Storage server for Oxen Service Nodes
Go to file
Jason Rhinelander 8d34f76002 Storage server refactoring & ping reporting redesign
Refactoring:

- Overhaul how pubkeys are stored: rather that storing in strings in multiple forms (hex, binary,
  base32) we now store each pubkey type (legacy, ed25519, x25519) in a type-safe container which
  extends an std::array, thus giving us allocation-free storage for them.
  - Do conversion into these types early on so that *most* of the code takes type-safe pubkeys
    rather than strings in random formats; thus making the public API (e.g. HTTP request parser)
    deal with encoding/decoding, rather than making it happen deep down.  (For example,
    ChannelEncryption shouldn't need to worry about decoding a hex string).  This was pretty messy:
    some code wanted hex, some base32z, some base32z with ".snode" appended, some base64.
- When printing pubkeys in logs, print them as hex, not base32z.  Base32z was really hard to
  reconcile with pubkeys because everywhere *else* we show them as hex.
- Overhaul sn_record_t with a much lighter one: it is now a very simple struct with just the members
  it needs (ip, ports, pubkeys), and is no longer hashable (instead we can hash on the
  .legacy_pubkey member).
  - Simplify some interfaces taking multiple values from sn_record_t by just passing the sn_record_t
- Moved a bunch of things that were in the global namespace into the oxen namespace.
- Simplify swarm storage and lookup: we previous had various methods that did a linear scan on all
  active nodes, and could do string-based searching for different representations of the pubkey
  (hex, base32z, etc.).  Replace it all with a simple structure of:
    unordered_map<legacy_pubkey, sn_record_t>
    unordered_map<ed25519_pubkey, legacy_pubkey>
    unordered_map<x25519_pubkey, legacy_pubkey>
  where the first map holds the entries and the latter two point us to the key in the first one.
- De-templatize ChannelEncryption, and make it take pubkey types rather than strings.  (The template
  was doing nothing as it was only ever used with T=std::string).
- Fix a leak in ChannelEncryption CBC decryption if it throws (the context would leak) by storing
  the context in a unique_ptr with a deleter that frees the context.
- Optimized ChannelEncryption encryption code somewhat by reducing allocations via more use of
  string_views and tweaking how we build the encrypted strings.
- Fix legacy (i.e. Monero) signature generation: the random byte value being generated in was only
  setting the first 11 bytes of 32.
- Miscellaneous code cleanups (much of which are C++14/17 syntax).
- Moved std::literals namespace import to a small number of top-level headers so they are available
  everywhere.  (std::literals is guaranteed to never conflict with user-space literals precisely so
  that doing this everywhere is perfectly safe without polluting -- i.e. "foo"sv, 44s can *never* be
  anything other than string_view and seconds literals).
- Made pubkey parsing (e.g. in HTTP headers) accept any of hex/base32z/base64 so that we can, at
  some point in the future, just stop using base32z representation (since it conflicts badly with
  lokinet .snode address which is based on the ed25519 pubkey, not the legacy pubkey).
- RateLimiter - simply it to take the IP as a uint32_t (and thus avoid allocations).  (Similarly it
  avoids allocations in the SN case via using the new pubkey type).
- Move some repeated tasks into the simpler oxenmq add_timer().

Ping reporting:

This completely rewrites how ping results are handled.
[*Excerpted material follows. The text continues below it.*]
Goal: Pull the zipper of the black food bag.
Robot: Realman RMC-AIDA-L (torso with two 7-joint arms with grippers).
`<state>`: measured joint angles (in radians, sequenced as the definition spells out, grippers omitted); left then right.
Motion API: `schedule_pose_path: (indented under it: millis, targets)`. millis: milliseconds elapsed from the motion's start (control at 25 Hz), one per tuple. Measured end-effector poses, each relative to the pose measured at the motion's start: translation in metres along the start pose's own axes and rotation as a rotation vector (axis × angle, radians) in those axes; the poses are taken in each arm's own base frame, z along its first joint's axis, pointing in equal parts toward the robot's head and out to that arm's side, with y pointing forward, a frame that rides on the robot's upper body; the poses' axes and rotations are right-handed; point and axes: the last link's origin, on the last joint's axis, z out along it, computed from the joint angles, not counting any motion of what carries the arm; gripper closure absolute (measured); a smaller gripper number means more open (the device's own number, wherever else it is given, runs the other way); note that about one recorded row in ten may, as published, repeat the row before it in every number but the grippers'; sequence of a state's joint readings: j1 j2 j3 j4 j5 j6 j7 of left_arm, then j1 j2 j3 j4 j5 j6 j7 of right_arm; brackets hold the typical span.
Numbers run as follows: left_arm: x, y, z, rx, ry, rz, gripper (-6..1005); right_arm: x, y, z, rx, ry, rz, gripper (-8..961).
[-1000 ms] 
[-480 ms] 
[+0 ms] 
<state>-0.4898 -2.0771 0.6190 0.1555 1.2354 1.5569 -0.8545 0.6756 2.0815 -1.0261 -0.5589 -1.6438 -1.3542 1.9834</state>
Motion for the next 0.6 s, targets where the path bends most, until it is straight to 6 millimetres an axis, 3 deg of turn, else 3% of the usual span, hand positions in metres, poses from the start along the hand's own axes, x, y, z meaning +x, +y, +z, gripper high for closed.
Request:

Current situation: SS does its own testing of other SS.  Every 10s it picks some random node and
sends an HTTP ping and OMQ ping to it.  If they fail either it tracks the failure and tries them
again every 10s.  If they are still failing after 2h, then it finally tells oxend about the failure
one time, remembers that it told oxend (in memory), and then never tells it again until the remote
SS starts responding to pings again; once that happens it tells oxend that it is responding again
and then never tells it anything else unless the remote starts failing again for 2h.
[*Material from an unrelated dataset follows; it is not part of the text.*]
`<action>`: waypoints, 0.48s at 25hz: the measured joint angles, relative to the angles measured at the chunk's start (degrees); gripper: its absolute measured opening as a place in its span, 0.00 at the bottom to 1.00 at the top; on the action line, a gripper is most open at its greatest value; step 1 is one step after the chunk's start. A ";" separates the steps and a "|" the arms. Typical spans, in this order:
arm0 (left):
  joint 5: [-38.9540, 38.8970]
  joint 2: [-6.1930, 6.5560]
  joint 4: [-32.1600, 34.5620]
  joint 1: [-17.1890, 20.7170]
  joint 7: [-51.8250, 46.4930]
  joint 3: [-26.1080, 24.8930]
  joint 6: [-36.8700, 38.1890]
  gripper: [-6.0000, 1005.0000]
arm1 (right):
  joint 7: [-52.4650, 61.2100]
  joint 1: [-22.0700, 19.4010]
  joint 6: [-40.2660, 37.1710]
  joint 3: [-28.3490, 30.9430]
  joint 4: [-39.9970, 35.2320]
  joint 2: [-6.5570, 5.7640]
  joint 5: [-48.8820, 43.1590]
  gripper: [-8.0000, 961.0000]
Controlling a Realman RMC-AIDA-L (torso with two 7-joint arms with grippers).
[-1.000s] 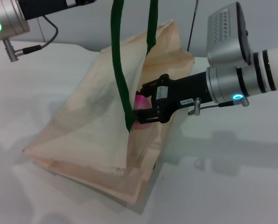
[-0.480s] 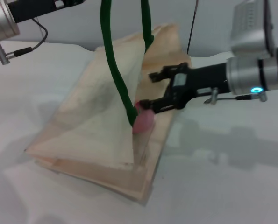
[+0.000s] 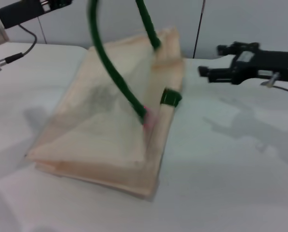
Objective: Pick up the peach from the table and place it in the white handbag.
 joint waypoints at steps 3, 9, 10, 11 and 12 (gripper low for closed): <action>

This has some major shortcomings:
- The 10s repeat will hammer a node pretty hard with pings, because if it is down for a while, most
  of the network will notice and be pinging it every 10s.  That means 1600x2 incoming requests every
  10s, which is pretty excessive.
- Oxend reporting edge case 1: If a node is bad and then storage server restarts, SS won't have it
  in its "bad list" anymore, so it isn't testing it at all (until it gets selected randomly, but
  with 1600 nodes that is going to be an average of more than 2 hours and could be way longer).
  Thus oxend never gets the "all good" signal and will continue to think the node is bad for much,
  much longer than it actually is.  (In fact, it may *never* get a good signal again if it's working
  the next time SS randomly pings it).
- Restarts the other way are also a problem: when oxend restarts it doesn't know of any of the bad
  nodes anymore, but since SS only tells it once, it never learns about it and thinks it's good.
- `oxend print_sn <PUBKEY>` is much, much less useful than it could be: usually storage servers are
  in "awaiting first result" status because SS won't tell oxend anything until it has decided there
  is some failure.  When it tells you "last ping was .... ago" that's also completely useless
  because SS never reports any pings except for the first >2h bad result, and the first good result.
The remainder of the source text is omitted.